Visualizing the information is more convenient than delving into the complex data table collections because the human brain easily digests the graphics, unlike the Excel spreadsheets due to their lack of information overload. That is why more and more people realize how to apply data visualization in the business context and discover the commercial benefits. In this article, you will find the examples of real-world cases with an ample outcome because of data visualization.
Impacting the businesses
Data visualization increases the revenue for enterprises. How, though? First of all, it allows to obtain the profound insights when answering the data-related questions: instead of trying to structure the messy information, one can easily observe trends in revenue, costs, customer count, conversion rates, and the other e-commerce metrics (MAU, DAU, CPC, CPA, LTV).
By visualizing the information, it’s easy to find inefficiencies, to determine seasonality and optimize the company’s strategy through development of profitable directions.

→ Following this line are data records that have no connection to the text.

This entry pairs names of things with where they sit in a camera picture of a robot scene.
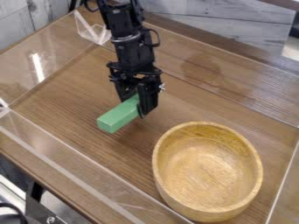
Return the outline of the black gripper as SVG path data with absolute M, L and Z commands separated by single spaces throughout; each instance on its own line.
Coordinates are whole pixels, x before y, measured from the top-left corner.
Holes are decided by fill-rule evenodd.
M 110 80 L 115 83 L 116 93 L 122 102 L 138 91 L 139 116 L 144 118 L 158 107 L 163 71 L 154 64 L 138 69 L 124 69 L 118 62 L 108 62 Z

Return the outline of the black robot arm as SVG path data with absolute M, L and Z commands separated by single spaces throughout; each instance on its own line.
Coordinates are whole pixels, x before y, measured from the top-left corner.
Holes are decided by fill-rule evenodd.
M 160 46 L 160 42 L 155 43 L 151 35 L 151 32 L 158 32 L 143 25 L 146 17 L 139 0 L 126 3 L 95 1 L 96 8 L 89 7 L 88 0 L 83 0 L 83 4 L 89 12 L 100 13 L 112 34 L 116 61 L 107 63 L 110 80 L 115 83 L 122 102 L 134 95 L 138 96 L 138 113 L 140 117 L 146 117 L 158 107 L 163 88 L 163 71 L 155 66 L 155 48 Z

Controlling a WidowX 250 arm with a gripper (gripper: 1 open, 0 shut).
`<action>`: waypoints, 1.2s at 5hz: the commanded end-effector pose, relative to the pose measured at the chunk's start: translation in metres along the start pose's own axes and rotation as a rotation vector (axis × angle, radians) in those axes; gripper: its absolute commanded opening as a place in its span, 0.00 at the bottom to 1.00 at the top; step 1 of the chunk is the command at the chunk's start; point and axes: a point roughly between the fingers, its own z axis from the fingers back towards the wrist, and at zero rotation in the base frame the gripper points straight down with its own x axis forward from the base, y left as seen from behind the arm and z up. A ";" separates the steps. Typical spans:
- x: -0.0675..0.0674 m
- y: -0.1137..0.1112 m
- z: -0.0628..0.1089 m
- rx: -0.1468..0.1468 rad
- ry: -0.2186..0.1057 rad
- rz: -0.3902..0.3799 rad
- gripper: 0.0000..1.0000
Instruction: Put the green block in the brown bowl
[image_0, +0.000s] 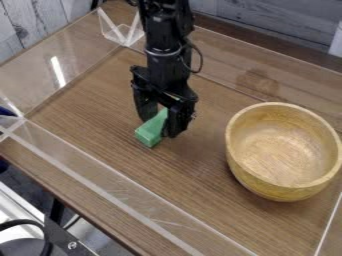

Also, visualizing the data is the way of guaranteeing the objective source of truth for all levels of leadership and providing all of the departments with the up-to-date and truthful information. An example of efficient visual representation can be found down below:
Tableau, a suitable solution
Tableau is a good choice for the users in need of cross-platform reports (on tablets, smartphones, or desktops). Tableau is easy to use and is suitable for sharing the data with all the members of the company. At the same time, it is convenient for processing the large sets of information, regardless of the amount of sources.
In fact, Tableau leverages an extensive set of data connectors, such as MySQL, Google Analytics, Google SpreadSheets, Excel, CSV files, and others. Thus, it provides the users with advanced analytical dashboard capabilities along with assisted formula editing, forecasting, clustering, and flexible deployment options (in-cloud, on-premises, and online).
Coca-Cola: shaping the essence of analytics
Coca-Cola, the largest beverage company in the world, looked how to replace its daily 45-minute manual data reporting process. Previously, the team spent a considerable amount of time trying to connect over 200 million lines of data from over 100 different systems into single storage to then build one usable dashboard. To boost the efficiency and carry out a real-time data, Coca-Cola adopted Tableau. Because Tableau consolidates the data from multiple sources, various teams at Coca-Cola can now actively comprehend the metrics, including the budget, delivery operations, and profitability in a matter of few clicks. Simultaneously, the sales department can now access the data from the remote locations by using the iPads, which increased overall timeliness. Finally, the executive reports automatically refresh each day at 5:45 am, unlike the previous times.
Lenovo: a 95% increase in efficiency across the company
Lenovo, a global technology company, aimed to optimize its analytics experience across all the departments and worldwide offices. Previously, Lenovo operated with one single sales report that was delivered to 28 different countries. When different regions or company’s divisions wanted to adopt the report to extract the most valuable data, it required a commitment of eight to ten individuals and led to a massive number of on-hold tasks for the analytics team. In turn, Lenovo decided to use Tableau to orderly structure the data all across the company. As a result, Lenovo got a flexible dashboard with all the sales that can be adapted for the ad-hoc analyses, which also led to 95% efficiency improvement across 28 countries. With the help of Tableau, Lenovo gathered the engagement metric, thus crafting a better experience and collecting more revenue.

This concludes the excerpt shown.